Students are exposed only to a narrow range of positions on important public issues. Too many leave with utopian beliefs that ill equip them for reality. In the grip of a catechism dictating that discrimination is the root of all evil, bad behavior is society’s fault, bureaucracy is your friend, government spending solves problems, and social engineering works, our leading graduates cannot help but experience moral vertigo once they leave the Ivy bubble. And the prevailing creed of non-judgmentalism—except toward the ultimate sin of discrimination—doesn’t help. Ivy graduates are hard-pressed to acknowledge, let alone address, the personal and policy choices that actually stymie efforts to elevate the less privileged. The resulting frustration yields a hypocritical inward turn. Elites wall themselves off in ritzy zip codes while continuing to mouth progressive pieties about social justice and change.
As for alternatives to the Ivies, Deresiewicz’s praise for small liberal-arts colleges is based on trifling distinctions that don’t withstand analysis. Apart from offering no relief from political correctness, these schools mostly draw students from the same narrow, well-heeled socioeconomic sector that dominates the Ivy League. Although students might choose a school such as Oberlin or Kenyon out of a desire for greater individual attention or better teaching (despite no reliable evidence they will get it), plenty land at these schools because they didn’t get into Harvard or Yale. Small colleges may attract more contemplative brooders, as opposed to the hyper-energetic, ultra-high-IQ résumé-stuffers found in the Ivies, but so what? Which students are more likely to achieve greatness or do what really matters? In light of the multiple demands of modern life, the overloaded denizens of Princeton and Yale might have the edge.
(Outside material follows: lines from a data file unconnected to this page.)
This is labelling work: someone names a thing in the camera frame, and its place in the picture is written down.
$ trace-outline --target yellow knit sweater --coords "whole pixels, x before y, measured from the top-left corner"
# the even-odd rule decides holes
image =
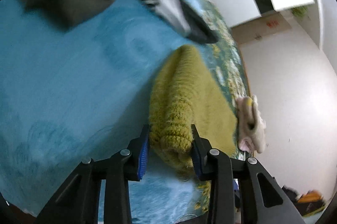
[[[150,144],[170,166],[192,168],[191,124],[231,156],[237,119],[194,46],[178,48],[158,74],[150,99]]]

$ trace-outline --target bed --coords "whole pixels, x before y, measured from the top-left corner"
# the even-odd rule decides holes
[[[25,12],[18,0],[0,1],[0,191],[6,200],[36,216],[83,157],[100,160],[125,148],[147,123],[156,73],[183,44],[197,46],[235,112],[235,98],[249,95],[237,45],[210,0],[186,1],[217,30],[218,43],[194,44],[139,0],[116,0],[69,31],[40,10]],[[245,157],[237,150],[235,158]],[[207,209],[205,189],[150,151],[144,178],[129,183],[132,221],[198,216]],[[99,208],[101,222],[103,201]]]

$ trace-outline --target metal screw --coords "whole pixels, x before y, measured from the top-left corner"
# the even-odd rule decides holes
[[[219,150],[217,150],[217,149],[210,149],[210,154],[211,155],[219,155]]]
[[[127,156],[127,155],[130,154],[130,151],[129,151],[128,149],[123,149],[123,150],[120,151],[120,153],[121,153],[121,155],[123,155],[123,156]]]
[[[248,163],[250,163],[250,164],[252,164],[252,165],[254,165],[254,164],[256,164],[257,163],[257,160],[256,160],[256,158],[248,158]]]
[[[90,162],[91,162],[91,158],[83,158],[82,159],[82,163],[85,164],[85,165],[90,164]]]

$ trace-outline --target blue fuzzy bedspread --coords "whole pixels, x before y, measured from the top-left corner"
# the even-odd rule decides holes
[[[195,46],[232,104],[247,88],[236,44],[216,10],[205,10],[207,0],[187,1],[220,31],[217,45]],[[40,10],[25,12],[18,0],[1,0],[3,196],[37,215],[81,158],[108,158],[125,148],[147,123],[156,73],[183,44],[192,42],[139,0],[116,0],[70,31]],[[170,224],[202,213],[198,183],[152,152],[144,179],[129,186],[134,224]]]

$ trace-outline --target pile of clothes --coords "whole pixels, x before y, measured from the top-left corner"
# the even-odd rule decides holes
[[[309,217],[317,214],[325,208],[323,196],[317,190],[310,190],[303,195],[299,195],[296,190],[288,188],[287,186],[283,186],[282,190],[294,203],[302,217]]]
Deresiewicz’s relative enthusiasm for big state universities is similarly unfounded. While less insular and more diverse than the Ivies, these schools teem with students whose intellectual indifference perfectly matches the unbearable lightness of the academic programs they’re offered. As Elizabeth A. Armstrong and Laura T. Hamilton document in Paying for the Party: How College Maintains Inequality, the bacchanalian, sports-obsessed, anti-intellectual atmosphere of large state schools is hardly conducive to soul craft.
Excellent Sheep has also attracted outsized interest because college admissions have evolved into a high-pressure, high-stakes rat race. As a mother who has thrice run this gauntlet, I can attest to the need for a thoughtful analysis of how we arrived at this fraught status quo. Unfortunately, this book doesn’t provide it.
Excellent Sheep could benefit from a broader perspective on the elite students it so roundly indicts. Deresiewicz disparages Ivy students for making all the wrong choices, but as Charles Murray documents in his masterful Coming Apart, their lives appear to be going mostly right, and not just because of their superior earning power. Graduates of four-year colleges, and especially elite schools, are far more likely to be married, employed, churched, and law-abiding than the rest of the population. Men with college degrees tend to live with their children, and educated parents are investing more time in family life even as they have highly demanding jobs. Deresiewicz’s excellent sheep are prospering greatly in their mostly straight-laced lives.